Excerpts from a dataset

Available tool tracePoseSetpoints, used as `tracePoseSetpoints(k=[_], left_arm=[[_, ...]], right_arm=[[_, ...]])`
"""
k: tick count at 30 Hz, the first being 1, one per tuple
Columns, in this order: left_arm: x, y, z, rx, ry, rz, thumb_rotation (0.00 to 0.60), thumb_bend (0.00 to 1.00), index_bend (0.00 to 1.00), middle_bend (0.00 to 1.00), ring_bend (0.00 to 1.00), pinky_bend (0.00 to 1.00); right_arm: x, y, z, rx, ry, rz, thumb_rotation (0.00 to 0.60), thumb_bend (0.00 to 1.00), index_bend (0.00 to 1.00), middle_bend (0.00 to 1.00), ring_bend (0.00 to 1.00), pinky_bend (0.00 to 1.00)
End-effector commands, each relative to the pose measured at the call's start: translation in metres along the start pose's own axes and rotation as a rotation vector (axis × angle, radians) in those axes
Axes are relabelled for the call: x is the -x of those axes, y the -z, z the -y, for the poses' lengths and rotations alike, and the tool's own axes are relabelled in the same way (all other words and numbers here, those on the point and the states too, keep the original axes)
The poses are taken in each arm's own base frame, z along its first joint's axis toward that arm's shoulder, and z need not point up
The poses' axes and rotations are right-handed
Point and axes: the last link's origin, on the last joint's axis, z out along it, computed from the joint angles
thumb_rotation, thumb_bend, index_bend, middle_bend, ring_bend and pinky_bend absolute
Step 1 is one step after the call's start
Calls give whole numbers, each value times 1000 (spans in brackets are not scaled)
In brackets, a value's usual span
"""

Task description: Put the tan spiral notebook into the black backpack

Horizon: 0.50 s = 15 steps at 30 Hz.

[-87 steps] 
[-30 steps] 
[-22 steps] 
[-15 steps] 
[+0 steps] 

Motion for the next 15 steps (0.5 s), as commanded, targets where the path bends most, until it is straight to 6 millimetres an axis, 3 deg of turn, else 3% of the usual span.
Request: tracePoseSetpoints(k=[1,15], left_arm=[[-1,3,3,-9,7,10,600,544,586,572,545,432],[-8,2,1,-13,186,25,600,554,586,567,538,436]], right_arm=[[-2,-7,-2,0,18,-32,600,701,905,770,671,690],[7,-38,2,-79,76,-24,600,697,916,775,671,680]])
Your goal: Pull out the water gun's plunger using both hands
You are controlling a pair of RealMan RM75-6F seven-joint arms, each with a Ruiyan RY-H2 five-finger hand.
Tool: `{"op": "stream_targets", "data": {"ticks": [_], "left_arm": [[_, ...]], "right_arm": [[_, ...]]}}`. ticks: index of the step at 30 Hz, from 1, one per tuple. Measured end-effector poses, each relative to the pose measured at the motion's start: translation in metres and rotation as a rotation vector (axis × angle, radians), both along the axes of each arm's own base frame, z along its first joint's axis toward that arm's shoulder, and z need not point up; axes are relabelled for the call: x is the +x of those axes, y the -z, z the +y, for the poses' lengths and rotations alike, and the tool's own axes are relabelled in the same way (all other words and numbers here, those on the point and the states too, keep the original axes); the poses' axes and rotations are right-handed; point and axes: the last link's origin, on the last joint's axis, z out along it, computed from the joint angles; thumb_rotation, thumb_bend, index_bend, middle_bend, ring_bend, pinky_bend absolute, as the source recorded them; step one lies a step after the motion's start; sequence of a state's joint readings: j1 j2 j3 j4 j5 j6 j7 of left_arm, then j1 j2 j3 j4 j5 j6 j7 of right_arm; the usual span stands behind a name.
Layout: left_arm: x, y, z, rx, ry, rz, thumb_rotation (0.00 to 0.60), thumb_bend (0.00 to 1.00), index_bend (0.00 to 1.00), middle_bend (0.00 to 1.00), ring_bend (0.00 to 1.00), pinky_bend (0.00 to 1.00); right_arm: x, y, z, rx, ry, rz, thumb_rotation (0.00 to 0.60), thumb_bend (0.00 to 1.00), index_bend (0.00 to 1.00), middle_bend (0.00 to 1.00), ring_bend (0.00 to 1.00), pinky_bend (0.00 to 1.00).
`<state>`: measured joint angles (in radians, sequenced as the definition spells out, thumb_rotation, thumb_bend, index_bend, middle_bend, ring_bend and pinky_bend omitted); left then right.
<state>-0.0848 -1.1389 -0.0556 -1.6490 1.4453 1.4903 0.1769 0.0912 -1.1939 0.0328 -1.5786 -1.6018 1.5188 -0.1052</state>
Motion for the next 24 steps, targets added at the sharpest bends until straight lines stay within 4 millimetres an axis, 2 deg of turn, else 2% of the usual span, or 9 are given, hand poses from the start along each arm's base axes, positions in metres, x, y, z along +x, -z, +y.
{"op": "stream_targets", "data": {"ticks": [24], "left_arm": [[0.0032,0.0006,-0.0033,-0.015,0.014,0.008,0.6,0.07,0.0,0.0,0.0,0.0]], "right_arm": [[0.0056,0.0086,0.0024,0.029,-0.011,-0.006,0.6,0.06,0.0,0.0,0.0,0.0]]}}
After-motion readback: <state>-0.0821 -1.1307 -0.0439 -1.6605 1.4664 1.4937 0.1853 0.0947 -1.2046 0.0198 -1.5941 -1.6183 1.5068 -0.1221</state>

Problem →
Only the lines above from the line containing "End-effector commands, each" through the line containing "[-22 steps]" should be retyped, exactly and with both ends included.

Problem solution →
End-effector commands, each relative to the pose measured at the call's start: translation in metres along the start pose's own axes and rotation as a rotation vector (axis × angle, radians) in those axes
Axes are relabelled for the call: x is the -x of those axes, y the -z, z the -y, for the poses' lengths and rotations alike, and the tool's own axes are relabelled in the same way (all other words and numbers here, those on the point and the states too, keep the original axes)
The poses are taken in each arm's own base frame, z along its first joint's axis toward that arm's shoulder, and z need not point up
The poses' axes and rotations are right-handed
Point and axes: the last link's origin, on the last joint's axis, z out along it, computed from the joint angles
thumb_rotation, thumb_bend, index_bend, middle_bend, ring_bend and pinky_bend absolute
Step 1 is one step after the call's start
Calls give whole numbers, each value times 1000 (spans in brackets are not scaled)
In brackets, a value's usual span
"""

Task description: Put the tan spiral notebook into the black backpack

Horizon: 0.50 s = 15 steps at 30 Hz.

[-87 steps] 
[-30 steps] 
[-22 steps] 

With this, the answer is complete.